Gradient Methods

Gradient descent is one of the most popular optimization algorithms in machine learning. It can be used for both convex and non-convex optimization problems. In this post, we will learn about the key ideas behind gradient descent and how it can be used to solve optimization problems.

optimization, machine-learning, data-science

Published

04 April 2023

This post is based on a course from University of California, Berkeley - Convex Optimization and Approximation. I summarize the key ideas from the course and provide some examples to help you understand the concepts better.

Gradient descent at core is a form of local search. It starts with an initial guess and iteratively improves the guess by moving in the direction of the negative gradient. The size of the step is controlled by a parameter called the learning rate. The algorithm stops when the gradient is zero or when the change in the guess is below a certain threshold. The algorithm is visualized below.

For the broad class of convex function, gradient descent is guaranteed to converge to the global minimum. For non-convex functions, it is possible that the algorithm converges to a local minimum. In practice, it is often used to find a good local minimum.

Convexity
Gradient Descent
Some applications of gradient descent

Convexity

A set is convex if for any two points in the set, the line segment connecting them also lies in the set.
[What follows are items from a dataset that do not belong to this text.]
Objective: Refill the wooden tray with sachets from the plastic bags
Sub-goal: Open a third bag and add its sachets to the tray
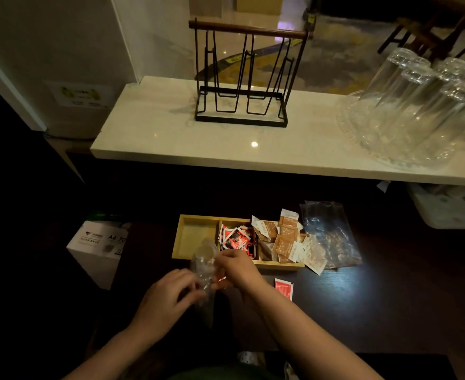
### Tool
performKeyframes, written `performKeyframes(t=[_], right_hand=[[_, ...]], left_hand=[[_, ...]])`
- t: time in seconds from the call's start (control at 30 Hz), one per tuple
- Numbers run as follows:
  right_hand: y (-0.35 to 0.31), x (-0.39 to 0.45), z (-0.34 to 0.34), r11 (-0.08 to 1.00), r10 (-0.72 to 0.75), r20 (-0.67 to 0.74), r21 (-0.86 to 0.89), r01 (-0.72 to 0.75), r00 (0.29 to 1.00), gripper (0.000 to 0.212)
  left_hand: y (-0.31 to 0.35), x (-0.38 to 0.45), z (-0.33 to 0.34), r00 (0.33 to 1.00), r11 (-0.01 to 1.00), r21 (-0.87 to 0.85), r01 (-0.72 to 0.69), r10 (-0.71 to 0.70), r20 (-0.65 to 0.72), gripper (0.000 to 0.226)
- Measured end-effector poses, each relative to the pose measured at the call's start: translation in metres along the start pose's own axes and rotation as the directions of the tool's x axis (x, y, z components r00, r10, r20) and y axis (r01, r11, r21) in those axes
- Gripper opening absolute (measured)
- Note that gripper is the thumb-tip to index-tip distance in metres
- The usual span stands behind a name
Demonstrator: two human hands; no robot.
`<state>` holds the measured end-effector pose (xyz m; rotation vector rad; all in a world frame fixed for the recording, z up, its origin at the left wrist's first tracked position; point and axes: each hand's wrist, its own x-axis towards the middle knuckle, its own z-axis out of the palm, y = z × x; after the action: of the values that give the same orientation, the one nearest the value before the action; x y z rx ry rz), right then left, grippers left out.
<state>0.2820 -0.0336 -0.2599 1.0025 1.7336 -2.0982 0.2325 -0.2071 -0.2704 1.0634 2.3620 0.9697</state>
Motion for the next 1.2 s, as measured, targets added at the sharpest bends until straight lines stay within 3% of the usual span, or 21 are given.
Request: performKeyframes(t=[0.07,0.13,0.2,0.37,0.47,0.57,0.63,0.77,0.83,0.97,1.2], right_hand=[[-0.002,-0.005,0.002,0.993,-0.04,0.027,-0.108,0.043,0.999,0.021],[-0.002,-0.01,0.007,0.952,-0.122,0.064,-0.275,0.135,0.99,0.03],[-0.003,-0.015,0.011,0.875,-0.216,0.079,-0.426,0.229,0.973,0.032],[-0.003,-0.018,0.006,0.644,-0.436,0.009,-0.695,0.319,0.9,0.025],[-0.003,-0.022,0.009,0.644,-0.431,0.031,-0.69,0.331,0.902,0.027],[-0.008,-0.023,0.003,0.68,-0.406,0.034,-0.656,0.327,0.913,0.026],[-0.01,-0.023,0.0,0.641,-0.404,0.088,-0.683,0.35,0.911,0.024],[-0.009,-0.031,0.004,0.532,-0.442,0.149,-0.75,0.392,0.884,0.018],[-0.008,-0.032,0.008,0.464,-0.498,0.153,-0.784,0.412,0.853,0.018],[-0.01,-0.029,0.009,0.542,-0.503,0.124,-0.726,0.424,0.856,0.018],[-0.011,-0.014,0.002,0.792,-0.279,0.061,-0.55,0.266,0.958,0.015]], left_hand=[[0.007,0.0,-0.001,0.971,0.9,-0.379,0.215,-0.239,-0.016,0.02],[0.009,0.004,-0.001,0.915,0.78,-0.539,0.319,-0.402,-0.041,0.015],[0.014,0.009,-0.002,0.897,0.716,-0.6,0.356,-0.443,0.004,0.012],[0.031,0.015,0.002,0.918,0.736,-0.549,0.397,-0.323,0.23,0.006],[0.035,0.015,0.008,0.913,0.771,-0.49,0.407,-0.35,0.208,0.008],[0.039,0.017,0.008,0.884,0.684,-0.577,0.447,-0.436,0.168,0.009],[0.042,0.018,0.004,0.866,0.629,-0.628,0.459,-0.473,0.159,0.006],[0.044,0.025,0.001,0.861,0.668,-0.57,0.478,-0.483,0.156,0.023],[0.045,0.03,0.001,0.837,0.641,-0.575,0.508,-0.525,0.154,0.021],[0.042,0.033,0.001,0.829,0.625,-0.585,0.518,-0.535,0.163,0.025],[0.038,0.031,0.011,0.823,0.656,-0.518,0.548,-0.534,0.194,0.016]])
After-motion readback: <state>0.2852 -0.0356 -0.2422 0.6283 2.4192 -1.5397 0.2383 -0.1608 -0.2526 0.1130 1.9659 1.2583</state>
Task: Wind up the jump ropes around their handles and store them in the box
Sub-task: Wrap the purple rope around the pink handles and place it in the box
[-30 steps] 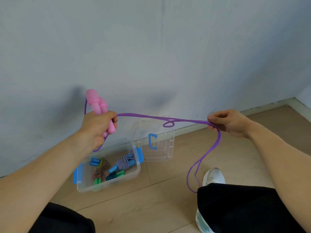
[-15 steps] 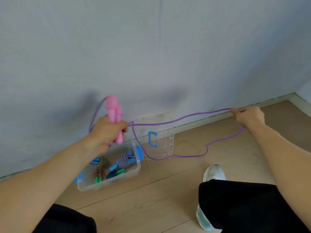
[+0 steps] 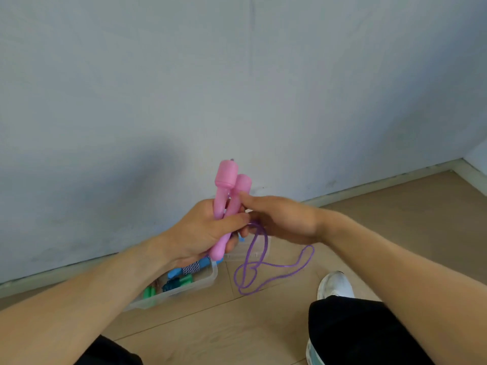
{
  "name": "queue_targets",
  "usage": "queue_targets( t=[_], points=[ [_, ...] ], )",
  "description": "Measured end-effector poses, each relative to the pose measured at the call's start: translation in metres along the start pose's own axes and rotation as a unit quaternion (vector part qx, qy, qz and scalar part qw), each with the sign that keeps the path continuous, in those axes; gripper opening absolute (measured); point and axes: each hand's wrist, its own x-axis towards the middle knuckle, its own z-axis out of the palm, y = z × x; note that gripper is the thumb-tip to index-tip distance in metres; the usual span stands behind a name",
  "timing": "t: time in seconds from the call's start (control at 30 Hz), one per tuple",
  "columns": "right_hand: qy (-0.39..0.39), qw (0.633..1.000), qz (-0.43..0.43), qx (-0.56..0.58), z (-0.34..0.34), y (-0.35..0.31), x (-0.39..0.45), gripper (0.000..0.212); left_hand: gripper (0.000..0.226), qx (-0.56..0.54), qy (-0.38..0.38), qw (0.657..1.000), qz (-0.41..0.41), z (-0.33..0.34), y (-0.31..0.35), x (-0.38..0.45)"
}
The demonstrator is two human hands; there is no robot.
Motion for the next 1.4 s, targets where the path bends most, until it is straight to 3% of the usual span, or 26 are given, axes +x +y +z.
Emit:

A function is convex if for any two points on the function, the line segment connecting them also lies above the function.

For a convex set $S \in \mathbb{R}^n$ , for all $x, y \in S$ , and all scalar $\alpha \in [0, 1]$ , we have:

$\alpha x + (1 - \alpha)y \in S \tag{1}$

A function $f: \Omega \to \mathbb{R}$ is convex if for all $x, y \in \Omega$ and all scalar $\alpha \in [0, 1]$ , we have:

$f(\alpha x + (1 - \alpha)y) \leq \alpha f(x) + (1 - \alpha)f(y) \tag{2}$

The epigraph of a convex function $f$ is the set of all points $(x, y)$ such that $y \geq f(x)$ , which means

$\mathrm{epi}(f) = \{(x, t) | f(x) \leq t\} \tag{3}$

The epigraph of a convex function is always a convex set.

$Inequality bounds compare$

Figure 1. The illustration of epigraph of a convex function (the figure was taken from wikipedia).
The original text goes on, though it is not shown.